> What you are asked to do
Write out an exact copy of the line containing "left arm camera" and all lines that follow it in the data below, leaving out pictures.
***** Dataset extract *****
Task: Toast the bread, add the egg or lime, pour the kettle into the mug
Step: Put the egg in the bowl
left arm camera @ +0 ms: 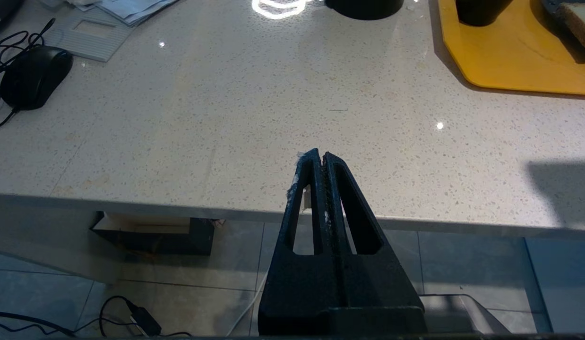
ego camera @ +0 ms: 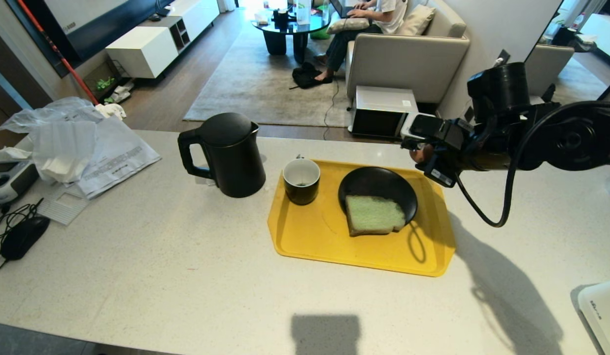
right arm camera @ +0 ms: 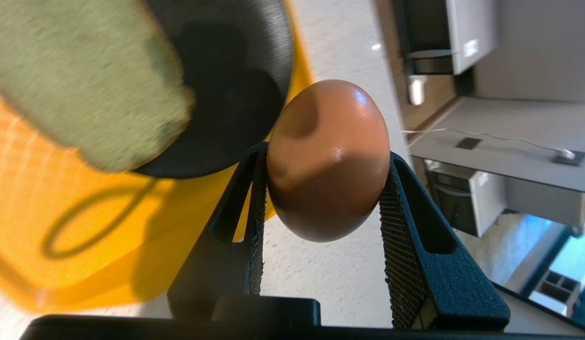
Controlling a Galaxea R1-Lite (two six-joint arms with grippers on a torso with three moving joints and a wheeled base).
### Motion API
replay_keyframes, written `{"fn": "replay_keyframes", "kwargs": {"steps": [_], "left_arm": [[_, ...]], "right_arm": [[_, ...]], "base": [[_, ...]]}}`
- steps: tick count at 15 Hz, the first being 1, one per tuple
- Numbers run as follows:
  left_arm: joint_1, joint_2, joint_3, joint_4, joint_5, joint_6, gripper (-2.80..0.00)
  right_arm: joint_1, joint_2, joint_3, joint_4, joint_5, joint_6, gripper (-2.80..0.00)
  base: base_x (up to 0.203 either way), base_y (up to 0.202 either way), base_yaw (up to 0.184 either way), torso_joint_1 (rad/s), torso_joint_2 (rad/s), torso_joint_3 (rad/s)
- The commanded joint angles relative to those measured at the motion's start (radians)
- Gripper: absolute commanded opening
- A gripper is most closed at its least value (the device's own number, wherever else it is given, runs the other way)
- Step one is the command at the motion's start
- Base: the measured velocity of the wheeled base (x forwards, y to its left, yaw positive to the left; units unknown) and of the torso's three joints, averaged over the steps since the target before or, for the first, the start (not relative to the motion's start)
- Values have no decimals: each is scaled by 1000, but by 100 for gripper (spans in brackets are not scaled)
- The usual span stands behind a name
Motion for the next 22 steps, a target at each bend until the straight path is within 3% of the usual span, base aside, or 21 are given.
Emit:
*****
> Written answer
left arm camera @ +0 ms: 
ego camera @ +0 ms: 
right arm camera @ +0 ms: 
Controlling a Galaxea R1-Lite (two six-joint arms with grippers on a torso with three moving joints and a wheeled base).
### Motion API
replay_keyframes, written `{"fn": "replay_keyframes", "kwargs": {"steps": [_], "left_arm": [[_, ...]], "right_arm": [[_, ...]], "base": [[_, ...]]}}`
- steps: tick count at 15 Hz, the first being 1, one per tuple
- Numbers run as follows:
  left_arm: joint_1, joint_2, joint_3, joint_4, joint_5, joint_6, gripper (-2.80..0.00)
  right_arm: joint_1, joint_2, joint_3, joint_4, joint_5, joint_6, gripper (-2.80..0.00)
  base: base_x (up to 0.203 either way), base_y (up to 0.202 either way), base_yaw (up to 0.184 either way), torso_joint_1 (rad/s), torso_joint_2 (rad/s), torso_joint_3 (rad/s)
- The commanded joint angles relative to those measured at the motion's start (radians)
- Gripper: absolute commanded opening
- A gripper is most closed at its least value (the device's own number, wherever else it is given, runs the other way)
- Step one is the command at the motion's start
- Base: the measured velocity of the wheeled base (x forwards, y to its left, yaw positive to the left; units unknown) and of the torso's three joints, averaged over the steps since the target before or, for the first, the start (not relative to the motion's start)
- Values have no decimals: each is scaled by 1000, but by 100 for gripper (spans in brackets are not scaled)
- The usual span stands behind a name
Motion for the next 22 steps, a target at each bend until the straight path is within 3% of the usual span, base aside, or 21 are given.
Emit:

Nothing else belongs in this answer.